15The respondent submits that the applicant does not have a diagnosis of a psychological disorder. It argues that the pre-screening interview conducted by Dr. Bodnar reports symptoms that are based solely on the applicant’s complaints, and that Dr. Bodnar’s interview results are not corroborated by the clinical notes and records of Dr. Li or any other medical evidence. It also points to the IE assessment of Dr. Dumitrascu, psychologist, who opined that the applicant had mild symptoms of anxiety and depression that were not clinically significant and did not meet the criteria for any DSM-V disorder.
16I find the applicant has not met her evidentiary burden to demonstrate she has a psychological condition warranting her removal from the MIG for the following reasons. I find that Dr. Bodnar’s psychological pre-screening interview which was undertaken in support of an OCF-18, was based entirely on the applicant’s reporting and did not include any diagnostic testing.
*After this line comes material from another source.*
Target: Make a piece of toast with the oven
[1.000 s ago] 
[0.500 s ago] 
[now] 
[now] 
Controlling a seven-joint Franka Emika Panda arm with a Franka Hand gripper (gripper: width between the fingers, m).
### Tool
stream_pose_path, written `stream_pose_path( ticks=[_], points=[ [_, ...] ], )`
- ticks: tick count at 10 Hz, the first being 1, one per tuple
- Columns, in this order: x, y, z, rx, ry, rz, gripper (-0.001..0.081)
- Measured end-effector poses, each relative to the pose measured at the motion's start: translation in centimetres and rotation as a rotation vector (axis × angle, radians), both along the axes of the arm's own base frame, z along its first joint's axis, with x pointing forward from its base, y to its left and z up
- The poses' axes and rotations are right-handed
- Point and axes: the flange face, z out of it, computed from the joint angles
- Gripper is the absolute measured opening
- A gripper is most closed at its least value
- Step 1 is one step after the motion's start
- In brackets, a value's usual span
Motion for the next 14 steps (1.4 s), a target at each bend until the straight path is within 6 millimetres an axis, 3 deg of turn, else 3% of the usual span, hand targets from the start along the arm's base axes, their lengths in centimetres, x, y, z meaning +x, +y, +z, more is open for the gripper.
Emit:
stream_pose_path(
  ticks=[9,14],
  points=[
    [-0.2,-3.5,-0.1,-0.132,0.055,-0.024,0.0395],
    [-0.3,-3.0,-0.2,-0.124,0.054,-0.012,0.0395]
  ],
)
As a result, I prefer the report of the IE assessment conducted by Dr. Dumitrascu which included a review of medical documentation, an in-person assessment of the applicant, and psychometric testing. Dr. Dumitrascu documented her findings in a formal IE report with responses to specific referral questions and opined that the applicant is not psychologically impaired as a result of the accident.
17As a result, I find the applicant has not met her onus to demonstrate she has a psychological impairment that warrants her removal from the MIG.
Pre-existing medical condition
18I find the applicant has not demonstrated that a pre-existing condition, documented by a medical practitioner, prevents maximal medical recovery under the MIG for the following reasons.
19As noted above, section 18(2) provides that insured persons with minor injuries who have a pre-existing medical condition may be removed from the MIG. Section 18(2) requires the applicant to provide compelling evidence demonstrating:
(i) there was a pre-existing medical condition that was documented by a health practitioner before the accident; and
(ii) the pre-existing condition will prevent maximal recovery from the minor injury if the person is subject to the $3,500.00 on treatment costs under the MIG.
20The standard for excluding an impairment on the basis of a pre-existing condition is well-defined and strict. A pre-existing condition will not automatically exclude a person’s impairment from the MIG. It must be shown to prevent maximal recovery within the cap imposed by the MIG.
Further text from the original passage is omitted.